Copy out the data in full and exactly, passing over the pictures.

++++++++++

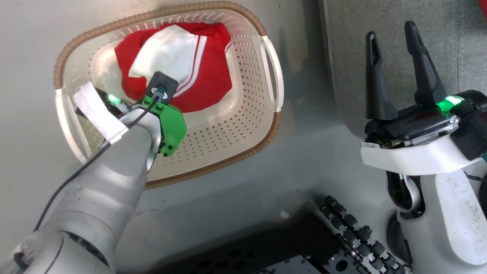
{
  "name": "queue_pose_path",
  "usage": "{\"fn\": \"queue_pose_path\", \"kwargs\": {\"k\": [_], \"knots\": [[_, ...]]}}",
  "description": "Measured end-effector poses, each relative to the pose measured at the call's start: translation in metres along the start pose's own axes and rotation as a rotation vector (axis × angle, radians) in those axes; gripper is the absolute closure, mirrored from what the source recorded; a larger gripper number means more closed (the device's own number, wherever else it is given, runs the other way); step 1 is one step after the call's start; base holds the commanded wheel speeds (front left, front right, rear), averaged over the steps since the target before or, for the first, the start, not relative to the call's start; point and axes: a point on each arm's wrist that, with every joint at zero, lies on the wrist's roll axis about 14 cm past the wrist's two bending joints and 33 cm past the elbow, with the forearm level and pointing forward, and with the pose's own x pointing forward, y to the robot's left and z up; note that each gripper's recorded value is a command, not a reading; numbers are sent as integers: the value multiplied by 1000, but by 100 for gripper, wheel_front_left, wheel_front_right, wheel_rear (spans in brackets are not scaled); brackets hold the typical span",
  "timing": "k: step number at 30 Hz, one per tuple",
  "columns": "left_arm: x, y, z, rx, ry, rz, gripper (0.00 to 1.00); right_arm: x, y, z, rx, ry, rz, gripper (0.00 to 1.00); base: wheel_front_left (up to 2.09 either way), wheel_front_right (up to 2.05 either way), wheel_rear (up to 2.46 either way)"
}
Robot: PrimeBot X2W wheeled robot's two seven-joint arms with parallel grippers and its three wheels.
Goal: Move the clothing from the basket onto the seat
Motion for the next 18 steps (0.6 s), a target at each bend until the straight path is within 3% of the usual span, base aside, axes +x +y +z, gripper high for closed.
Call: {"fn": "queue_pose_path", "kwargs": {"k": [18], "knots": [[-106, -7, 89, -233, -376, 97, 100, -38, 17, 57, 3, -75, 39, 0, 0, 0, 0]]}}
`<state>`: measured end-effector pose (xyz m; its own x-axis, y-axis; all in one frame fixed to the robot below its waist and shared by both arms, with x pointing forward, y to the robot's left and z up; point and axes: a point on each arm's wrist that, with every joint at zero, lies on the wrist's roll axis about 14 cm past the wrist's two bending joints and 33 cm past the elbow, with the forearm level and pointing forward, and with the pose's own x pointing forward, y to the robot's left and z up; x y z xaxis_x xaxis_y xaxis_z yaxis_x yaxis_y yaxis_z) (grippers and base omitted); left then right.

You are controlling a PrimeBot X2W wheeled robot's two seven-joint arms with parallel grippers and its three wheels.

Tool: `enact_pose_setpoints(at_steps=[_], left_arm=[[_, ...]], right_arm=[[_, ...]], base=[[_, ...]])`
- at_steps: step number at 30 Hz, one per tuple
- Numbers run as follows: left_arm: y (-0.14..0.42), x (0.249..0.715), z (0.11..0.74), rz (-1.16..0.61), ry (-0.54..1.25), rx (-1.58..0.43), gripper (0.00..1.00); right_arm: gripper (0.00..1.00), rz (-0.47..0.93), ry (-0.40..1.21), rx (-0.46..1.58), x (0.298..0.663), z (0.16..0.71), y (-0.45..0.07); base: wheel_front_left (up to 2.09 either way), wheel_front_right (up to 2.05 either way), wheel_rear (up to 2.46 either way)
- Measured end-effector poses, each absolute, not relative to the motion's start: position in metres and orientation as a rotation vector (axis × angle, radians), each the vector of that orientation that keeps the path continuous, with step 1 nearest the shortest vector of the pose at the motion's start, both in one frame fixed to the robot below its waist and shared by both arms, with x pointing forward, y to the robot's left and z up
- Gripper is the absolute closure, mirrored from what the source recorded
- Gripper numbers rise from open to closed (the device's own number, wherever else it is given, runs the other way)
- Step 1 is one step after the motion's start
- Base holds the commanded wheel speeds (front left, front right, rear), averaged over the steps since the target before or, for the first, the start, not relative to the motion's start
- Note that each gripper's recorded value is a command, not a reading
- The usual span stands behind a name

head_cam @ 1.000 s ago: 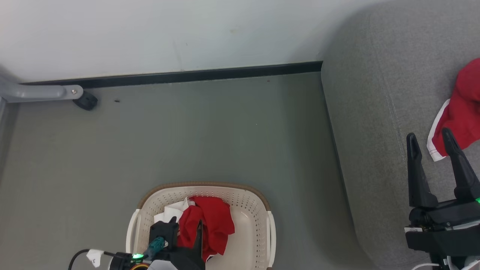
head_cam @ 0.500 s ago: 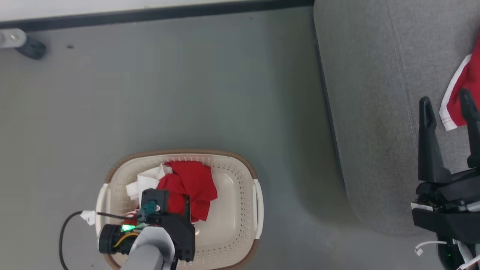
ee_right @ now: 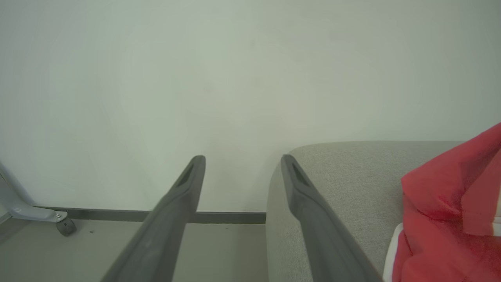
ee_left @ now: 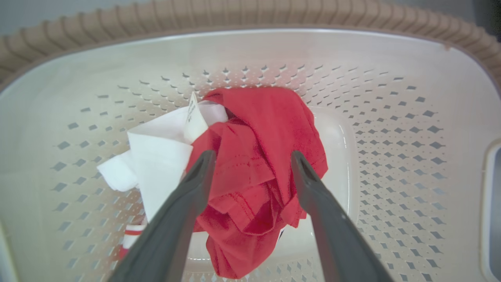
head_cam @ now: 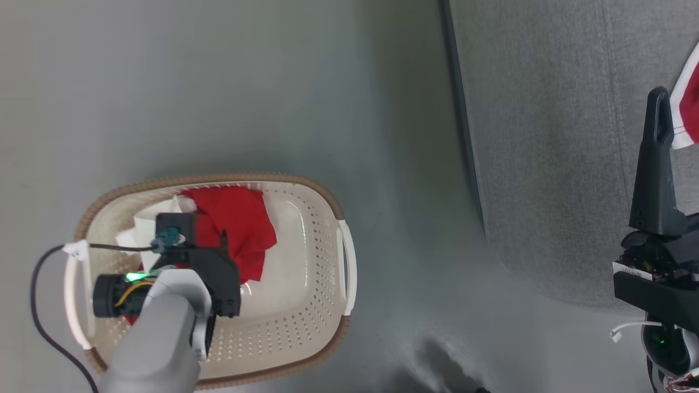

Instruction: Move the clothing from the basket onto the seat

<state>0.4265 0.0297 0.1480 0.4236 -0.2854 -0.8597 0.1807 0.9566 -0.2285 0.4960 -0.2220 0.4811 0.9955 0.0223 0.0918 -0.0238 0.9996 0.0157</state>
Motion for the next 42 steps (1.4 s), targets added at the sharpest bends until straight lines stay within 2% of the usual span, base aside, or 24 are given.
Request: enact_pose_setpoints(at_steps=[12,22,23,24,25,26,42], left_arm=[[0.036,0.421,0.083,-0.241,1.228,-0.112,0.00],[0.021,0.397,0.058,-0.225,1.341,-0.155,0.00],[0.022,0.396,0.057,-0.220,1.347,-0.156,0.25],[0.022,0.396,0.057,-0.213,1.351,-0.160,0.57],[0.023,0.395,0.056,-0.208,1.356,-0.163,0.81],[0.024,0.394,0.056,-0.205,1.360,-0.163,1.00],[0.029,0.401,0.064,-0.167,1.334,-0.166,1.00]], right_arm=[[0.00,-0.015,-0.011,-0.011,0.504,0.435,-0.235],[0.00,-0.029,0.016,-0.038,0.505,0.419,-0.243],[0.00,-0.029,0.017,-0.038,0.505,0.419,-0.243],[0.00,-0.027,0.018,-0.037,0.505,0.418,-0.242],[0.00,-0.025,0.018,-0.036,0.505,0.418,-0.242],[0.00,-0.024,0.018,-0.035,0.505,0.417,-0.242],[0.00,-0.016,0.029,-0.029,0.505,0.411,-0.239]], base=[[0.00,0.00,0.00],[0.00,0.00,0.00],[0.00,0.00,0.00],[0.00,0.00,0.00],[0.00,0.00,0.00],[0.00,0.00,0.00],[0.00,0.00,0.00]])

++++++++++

_Reply to the task_.
{
  "name": "queue_pose_path",
  "usage": "{\"fn\": \"queue_pose_path\", \"kwargs\": {\"k\": [_], \"knots\": [[_, ...]]}}",
  "description": "Measured end-effector poses, each relative to the pose measured at the call's start: translation in metres along the start pose's own axes and rotation as a rotation vector (axis × angle, radians) in those axes; gripper is the absolute closure, mirrored from what the source recorded; a larger gripper number means more closed (the device's own number, wherever else it is given, runs the other way); step 1 is one step after the call's start; base holds the commanded wheel speeds (front left, front right, rear), averaged over the steps since the target before or, for the first, the start, not relative to the call's start; point and axes: a point on each arm's wrist that, with every joint at zero, lies on the wrist's roll axis about 14 cm past the wrist's two bending joints and 33 cm past the elbow, with the forearm level and pointing forward, and with the pose's own x pointing forward, y to the robot's left and z up; note that each gripper's recorded value is a command, not a reading; numbers are sent as integers: the value multiplied by 1000, but by 100 for gripper, wheel_front_left, wheel_front_right, wheel_rear (spans in brackets are not scaled); brackets hold the typical span",
  "timing": "k: step number at 30 Hz, one per tuple",
  "columns": "left_arm: x, y, z, rx, ry, rz, gripper (0.00 to 1.00); right_arm: x, y, z, rx, ry, rz, gripper (0.00 to 1.00); base: wheel_front_left (up to 2.09 either way), wheel_front_right (up to 2.05 either way), wheel_rear (up to 2.46 either way)"
}
Robot: PrimeBot X2W wheeled robot's two seven-joint arms with parallel grippers and its three wheels.
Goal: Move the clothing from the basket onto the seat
Motion for the next 18 steps (0.6 s), a target at each bend until the straight path is within 3% of the usual span, base aside, axes +x +y +z, gripper high for closed.
Call: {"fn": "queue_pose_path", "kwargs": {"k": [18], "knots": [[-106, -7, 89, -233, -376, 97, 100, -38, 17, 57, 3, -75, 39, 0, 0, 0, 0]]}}
`<state>`: measured end-effector pose (xyz m; its own x-axis, y-axis; all in one frame fixed to the robot below its waist and shared by both arms, with x pointing forward, y to the robot's left and z up; point and axes: a point on each arm's wrist that, with every joint at zero, lies on the wrist's roll axis about 14 cm past the wrist's two bending joints and 33 cm past the elbow, with the forearm level and pointing forward, and with the pose's own x pointing forward, y to the robot's left and z up; x y z xaxis_x xaxis_y xaxis_z yaxis_x yaxis_y yaxis_z) (grippers and base omitted); left then right.

You are controlling a PrimeBot X2W wheeled robot's two seven-joint arms with parallel grippers and its three wheels.

Tool: `enact_pose_setpoints(at_steps=[_], left_arm=[[_, ...]], right_arm=[[_, ...]], base=[[_, ...]])`
- at_steps: step number at 30 Hz, one per tuple
- Numbers run as follows: left_arm: y (-0.14..0.42), x (0.249..0.715), z (0.11..0.74), rz (-1.16..0.61), ry (-0.54..1.25), rx (-1.58..0.43), gripper (0.00..1.00); right_arm: gripper (0.00..1.00), rz (-0.47..0.93), ry (-0.40..1.21), rx (-0.46..1.58), x (0.298..0.663), z (0.16..0.71), y (-0.45..0.07); base: wheel_front_left (up to 2.09 either way), wheel_front_right (up to 2.05 either way), wheel_rear (up to 2.46 either way)
- Measured end-effector poses, each absolute, not relative to the motion's start: position in metres and orientation as a rotation vector (axis × angle, radians), each the vector of that orientation that keeps the path continuous, with step 1 nearest the shortest vector of the pose at the motion's start, both in one frame fixed to the robot below its waist and shared by both arms, with x pointing forward, y to the robot's left and z up
- Gripper is the absolute closure, mirrored from what the source recorded
- Gripper numbers rise from open to closed (the device's own number, wherever else it is given, runs the other way)
- Step 1 is one step after the motion's start
- Base holds the commanded wheel speeds (front left, front right, rear), averaged over the steps since the target before or, for the first, the start, not relative to the motion's start
- Note that each gripper's recorded value is a command, not a reading
- The usual span stands behind a name

head_cam @ 1.000 s ago: 
head_cam @ 0.500 s ago: 
ee_right @ now: 
ee_left @ now: 
head_cam @ now: 

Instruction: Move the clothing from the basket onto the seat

<state>0.4265 0.0297 0.1480 0.4236 -0.2854 -0.8597 0.1807 0.9566 -0.2285 0.4960 -0.2220 0.4811 0.9955 0.0223 0.0918 -0.0238 0.9996 0.0157</state>
Motion for the next 42 steps (1.4 s), targets added at the sharpest bends until straight lines stay within 2% of the usual span, base aside, or 24 are given.
Request: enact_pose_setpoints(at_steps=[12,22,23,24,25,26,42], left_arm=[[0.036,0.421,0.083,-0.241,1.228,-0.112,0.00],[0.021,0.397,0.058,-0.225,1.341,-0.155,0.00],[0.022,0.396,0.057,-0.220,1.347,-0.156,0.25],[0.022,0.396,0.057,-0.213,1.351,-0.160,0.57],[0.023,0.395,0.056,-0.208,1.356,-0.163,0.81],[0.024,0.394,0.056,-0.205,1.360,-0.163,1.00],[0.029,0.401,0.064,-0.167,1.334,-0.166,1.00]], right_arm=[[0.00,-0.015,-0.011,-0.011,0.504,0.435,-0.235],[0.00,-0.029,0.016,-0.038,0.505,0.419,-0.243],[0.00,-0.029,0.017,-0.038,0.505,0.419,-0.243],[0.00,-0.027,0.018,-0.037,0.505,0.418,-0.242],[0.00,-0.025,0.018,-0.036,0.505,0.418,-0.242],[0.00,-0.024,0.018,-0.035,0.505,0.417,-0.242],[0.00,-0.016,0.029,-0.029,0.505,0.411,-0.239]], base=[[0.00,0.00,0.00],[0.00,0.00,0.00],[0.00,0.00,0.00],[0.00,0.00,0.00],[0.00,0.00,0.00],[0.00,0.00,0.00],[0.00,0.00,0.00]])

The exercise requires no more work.